Oak Apple Gall (amphibolips confluenta) maybe?


http://www.fs.fed.us/r8/foresthealth/pubs/oakpests /p34.html
Rashell blog photos
Joined: 9/17/2007
Location: Acton, Ca
Posts: 4230
Posted: Apr/04/2009 1:31 PM PST

Some more info. about "oak apple" but of course I'm not sure that is what you have.

http://en.wikipedia.org/wiki/Oak_apple
SpicewoodGirl
Joined: 4/04/2009
Location: Spicewood, TX
Posts: 3
Posted: Apr/04/2009 4:14 PM PST

Thanks! I think you're right on the money. I looked up the name you provided and found a site (http://bugguide.net/node/view/39774/bgimage) that had a photo of one that looks exactly like one of the ones that we have. My MIL wasn't sure what it was, I learned a bit ago that she thought it might have been a bug at first, but wasn't sure. Well - I never expected it to be a bug, but at least we have that mystery solved! Thanks again!
Rashell blog photos
Joined: 9/17/2007
Location: Acton, Ca
Posts: 4230
Posted: Apr/04/2009 4:38 PM PST

Glad we found what it is, sorry it is it.

Info. about Oak Apple Gall. Thought it would be a good idea to post it here.


http://www.fs.fed.us/r8/foresthealth/pubs/oakpests /p34.html

OAK-APPLE GALL
Amphibolips confluenta

-------------------------------------------------- ------------------------------

Importance. -- This is one of many leaf galls that affect oaks. These galls usually damage the tree less than do twig galls. However, heavy infestations of this and other leaf galls can cause premature leaf fall and are unsightly on ornamental trees.

Identifying the Insect. -- Adults are very small and dark cynipid wasps with an oval, compressed abdomen. The larvae are small and globe-shaped.

Identifying the Injury (figure 41). -- Galls are about .5 to 2 inches (12 to 50 mm) in diameter, and are filled with a fibrous mass. Each contains a single larva inside a hard center capsule. The galls are produced on the midrib or stem of leaves. Galls formed during spring are green, but become light brown on drying with a thin, papery shell. Oak-apple galls occur principally on red, black, and scarlet oaks.
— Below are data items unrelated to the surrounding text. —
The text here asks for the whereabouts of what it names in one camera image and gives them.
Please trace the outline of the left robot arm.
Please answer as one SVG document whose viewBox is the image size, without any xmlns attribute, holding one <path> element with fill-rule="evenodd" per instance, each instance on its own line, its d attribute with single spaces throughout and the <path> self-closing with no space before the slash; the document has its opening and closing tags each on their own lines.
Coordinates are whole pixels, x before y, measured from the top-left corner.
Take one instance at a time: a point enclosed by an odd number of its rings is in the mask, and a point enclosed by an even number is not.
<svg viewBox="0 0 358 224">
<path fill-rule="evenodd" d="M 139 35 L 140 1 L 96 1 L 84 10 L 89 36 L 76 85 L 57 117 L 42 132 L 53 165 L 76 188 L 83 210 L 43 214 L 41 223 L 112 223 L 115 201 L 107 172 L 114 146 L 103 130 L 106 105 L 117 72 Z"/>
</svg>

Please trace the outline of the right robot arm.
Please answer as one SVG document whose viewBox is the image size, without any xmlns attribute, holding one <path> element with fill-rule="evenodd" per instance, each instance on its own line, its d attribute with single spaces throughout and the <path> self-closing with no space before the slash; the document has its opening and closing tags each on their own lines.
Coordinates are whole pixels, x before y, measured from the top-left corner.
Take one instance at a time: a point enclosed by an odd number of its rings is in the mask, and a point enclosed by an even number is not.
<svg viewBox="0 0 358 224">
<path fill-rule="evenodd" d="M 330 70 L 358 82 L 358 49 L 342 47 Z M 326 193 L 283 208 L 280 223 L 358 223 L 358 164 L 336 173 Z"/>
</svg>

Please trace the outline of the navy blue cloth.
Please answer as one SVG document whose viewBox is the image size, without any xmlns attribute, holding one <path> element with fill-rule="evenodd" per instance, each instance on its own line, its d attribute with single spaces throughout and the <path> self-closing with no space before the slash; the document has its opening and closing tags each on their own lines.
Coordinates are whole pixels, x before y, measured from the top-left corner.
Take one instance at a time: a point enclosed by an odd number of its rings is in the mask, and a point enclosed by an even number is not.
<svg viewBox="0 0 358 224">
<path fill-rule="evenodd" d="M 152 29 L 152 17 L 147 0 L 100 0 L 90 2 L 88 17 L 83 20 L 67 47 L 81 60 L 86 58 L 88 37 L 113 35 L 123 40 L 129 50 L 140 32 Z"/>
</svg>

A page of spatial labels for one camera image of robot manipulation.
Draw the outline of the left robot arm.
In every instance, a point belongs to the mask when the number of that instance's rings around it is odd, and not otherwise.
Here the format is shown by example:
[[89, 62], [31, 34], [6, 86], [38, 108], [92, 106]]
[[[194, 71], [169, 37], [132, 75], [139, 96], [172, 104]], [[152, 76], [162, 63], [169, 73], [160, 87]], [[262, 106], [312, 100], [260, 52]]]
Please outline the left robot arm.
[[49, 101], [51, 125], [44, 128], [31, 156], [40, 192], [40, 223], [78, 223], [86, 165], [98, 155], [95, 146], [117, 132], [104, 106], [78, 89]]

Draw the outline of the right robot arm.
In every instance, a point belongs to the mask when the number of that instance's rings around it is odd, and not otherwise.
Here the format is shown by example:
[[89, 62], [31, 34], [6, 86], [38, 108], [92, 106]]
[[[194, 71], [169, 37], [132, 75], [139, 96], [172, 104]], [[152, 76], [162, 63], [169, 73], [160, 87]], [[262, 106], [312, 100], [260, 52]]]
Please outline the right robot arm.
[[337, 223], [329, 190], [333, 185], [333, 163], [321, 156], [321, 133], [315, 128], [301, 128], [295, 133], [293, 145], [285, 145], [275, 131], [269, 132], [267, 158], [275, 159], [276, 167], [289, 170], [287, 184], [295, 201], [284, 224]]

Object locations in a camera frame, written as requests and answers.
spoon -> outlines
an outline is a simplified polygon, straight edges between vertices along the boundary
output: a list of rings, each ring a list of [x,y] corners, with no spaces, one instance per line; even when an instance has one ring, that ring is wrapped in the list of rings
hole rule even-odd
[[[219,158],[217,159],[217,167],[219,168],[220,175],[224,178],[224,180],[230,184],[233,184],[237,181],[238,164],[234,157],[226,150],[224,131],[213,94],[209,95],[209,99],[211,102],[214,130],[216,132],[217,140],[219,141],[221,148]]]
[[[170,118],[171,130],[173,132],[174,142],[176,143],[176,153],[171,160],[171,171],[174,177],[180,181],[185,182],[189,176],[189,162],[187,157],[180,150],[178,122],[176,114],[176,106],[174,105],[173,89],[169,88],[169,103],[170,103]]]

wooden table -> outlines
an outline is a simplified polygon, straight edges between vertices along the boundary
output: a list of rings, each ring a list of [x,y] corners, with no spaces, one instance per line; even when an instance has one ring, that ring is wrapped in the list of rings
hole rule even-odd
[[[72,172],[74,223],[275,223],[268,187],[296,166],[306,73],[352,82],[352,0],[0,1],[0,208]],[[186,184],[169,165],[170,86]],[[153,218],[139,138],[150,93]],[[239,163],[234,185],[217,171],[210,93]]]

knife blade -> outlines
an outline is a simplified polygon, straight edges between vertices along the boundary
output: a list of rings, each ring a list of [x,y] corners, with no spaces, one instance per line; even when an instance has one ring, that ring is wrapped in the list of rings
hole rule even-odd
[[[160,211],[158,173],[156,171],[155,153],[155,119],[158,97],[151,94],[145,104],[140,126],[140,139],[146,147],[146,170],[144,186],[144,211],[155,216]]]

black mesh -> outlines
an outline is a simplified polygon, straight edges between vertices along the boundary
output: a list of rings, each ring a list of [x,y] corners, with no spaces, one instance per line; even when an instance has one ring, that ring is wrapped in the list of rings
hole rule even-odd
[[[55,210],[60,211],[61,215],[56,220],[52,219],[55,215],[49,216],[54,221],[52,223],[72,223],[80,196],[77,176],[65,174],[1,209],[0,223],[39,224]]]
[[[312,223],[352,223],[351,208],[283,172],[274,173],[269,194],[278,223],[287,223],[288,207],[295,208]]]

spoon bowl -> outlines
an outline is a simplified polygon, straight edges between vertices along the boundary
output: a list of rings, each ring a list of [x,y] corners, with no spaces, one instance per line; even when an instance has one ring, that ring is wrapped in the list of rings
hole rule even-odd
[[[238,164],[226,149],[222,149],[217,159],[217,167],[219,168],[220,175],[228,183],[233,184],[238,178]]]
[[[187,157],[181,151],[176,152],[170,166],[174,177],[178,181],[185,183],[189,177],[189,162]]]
Biology. -- Oak-apple galls, usually initiated during spring when the young leaf is being formed, sometimes appropriate the entire leaf for its own purpose. The biology is poorly known, but it probably has alternate generations on different host parts.

Control. -- Natural enemies are usually sufficient to control wasp populations. Galls can be picked or pruned off small ornamental trees.
mme3924
Joined: 4/09/2010
Location: Texas
Posts: 2
Posted: Apr/09/2010 6:46 AM PST

The reply about the oak apple gall solved my mystery, too. I found two of these in my back yard, under my red oak tree (oddly enough!) and thought they were seed pods. After two days of online searching seed pods, I just happened across the photos posted by a member and read the answers. Not at all happy that these are pests and not seed pods, but research says they are not fatal to the tree but unsightly if the tree is heavily infested and result in premature leaf fall. I've included a photo.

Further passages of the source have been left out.